Calavo expects solid volume throughout 2024
By
Tim Linden
Calavo expects solid volume throughout 2024
Though the avocado market has experienced numerous events that have led to some unsettled times over the first seven months of the year, Peter Shore, vice president of production management for Calavo Growers Inc., Santa Paula, CA, is anticipating a steady marketing situation for the remainder of 2024. However, he did note that change is constant and outside factors could alter those expectations.
But surveying the situation in late July, Shore noted that both California and Peru were seeing their weekly shipments quickly decline. Mexico will have the market to itself during the last four months of the year. Consequently, the industry reports that Mexico’s 2024/2025 crop (fiscal years July 1, 2024 to June 30, 2025) looks very much like the 2023/24 crop is informing Shore’s opinion that the rest of the year will feature a fairly predictable supply with a consistent flow of product and potentially consistent pricing. He said the U.S. market can absorb about 55 million pounds of avocados each week and he expects shipments to be in that ballpark often during the last third of the year.
He did note that supplies in August could be a little less consistent because Mexico is transitioning from its summer crop to its regular crop. And California’s amazing summer production, which is seeing the yearly total eclipse the pre-season estimate by more than 50 percent, just may continue to surprise for a few weeks longer.
Shore said Calavo’s supply situation was mirroring the industry’s as its production from California and Peru was coming to an end.

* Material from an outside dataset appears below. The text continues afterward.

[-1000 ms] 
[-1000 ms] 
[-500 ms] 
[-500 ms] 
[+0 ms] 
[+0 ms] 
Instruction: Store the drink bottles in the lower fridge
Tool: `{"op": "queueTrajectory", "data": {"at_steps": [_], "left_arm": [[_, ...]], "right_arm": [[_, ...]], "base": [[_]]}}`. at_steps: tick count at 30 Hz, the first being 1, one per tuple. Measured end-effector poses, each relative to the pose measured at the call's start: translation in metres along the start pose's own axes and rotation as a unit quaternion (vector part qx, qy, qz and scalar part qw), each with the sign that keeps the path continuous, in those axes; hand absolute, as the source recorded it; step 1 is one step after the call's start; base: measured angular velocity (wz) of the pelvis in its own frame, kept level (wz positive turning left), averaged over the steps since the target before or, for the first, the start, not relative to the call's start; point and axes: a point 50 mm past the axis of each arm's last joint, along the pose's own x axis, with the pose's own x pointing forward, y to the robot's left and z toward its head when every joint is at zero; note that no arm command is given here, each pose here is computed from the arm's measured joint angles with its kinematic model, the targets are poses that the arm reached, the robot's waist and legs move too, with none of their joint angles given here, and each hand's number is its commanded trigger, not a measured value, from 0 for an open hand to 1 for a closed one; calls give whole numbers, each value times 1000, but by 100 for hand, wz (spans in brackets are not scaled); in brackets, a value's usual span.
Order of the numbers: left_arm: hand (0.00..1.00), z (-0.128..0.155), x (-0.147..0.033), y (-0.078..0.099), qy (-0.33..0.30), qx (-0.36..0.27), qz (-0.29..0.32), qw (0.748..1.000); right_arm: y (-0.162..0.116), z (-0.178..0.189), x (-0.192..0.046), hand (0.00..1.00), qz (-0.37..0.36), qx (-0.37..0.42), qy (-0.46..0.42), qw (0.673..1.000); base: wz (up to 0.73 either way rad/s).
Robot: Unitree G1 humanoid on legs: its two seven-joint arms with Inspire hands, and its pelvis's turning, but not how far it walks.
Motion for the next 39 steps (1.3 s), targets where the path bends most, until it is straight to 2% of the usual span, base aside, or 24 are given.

He reported in late July that the Mexican states of Jalisco and Michoacan will be the company’s main avocado supply contributors over the next five months. “Jalisco is harvesting right now for other export markets and soon that fruit will be coming to the U.S. market.”
The Produce News caught up to the Calavo executive just as he was getting ready to spend a good portion of the following week at the annual International Fresh Produce Association Foodservice Conference in Monterey, CA. “Foodservice is a very important part of our business,” he said.
Shore said the restaurant industry had a difficult time coming back from the pandemic issues and the accompanying shutdown in the spring of 2020. Some restaurants didn’t recover and closed their doors. But Shore said Calavo’s foodservice business is back to its pre-COVID levels.”
He also reported that from a supplier standpoint, restaurant business is similar to its retail business. The company works with a wide range of customers from big foodservice distributors to smaller wholesalers and from large restaurant companies to much smaller shops. And its sales effort revolves largely around setting up programs just as it does for the retail trade.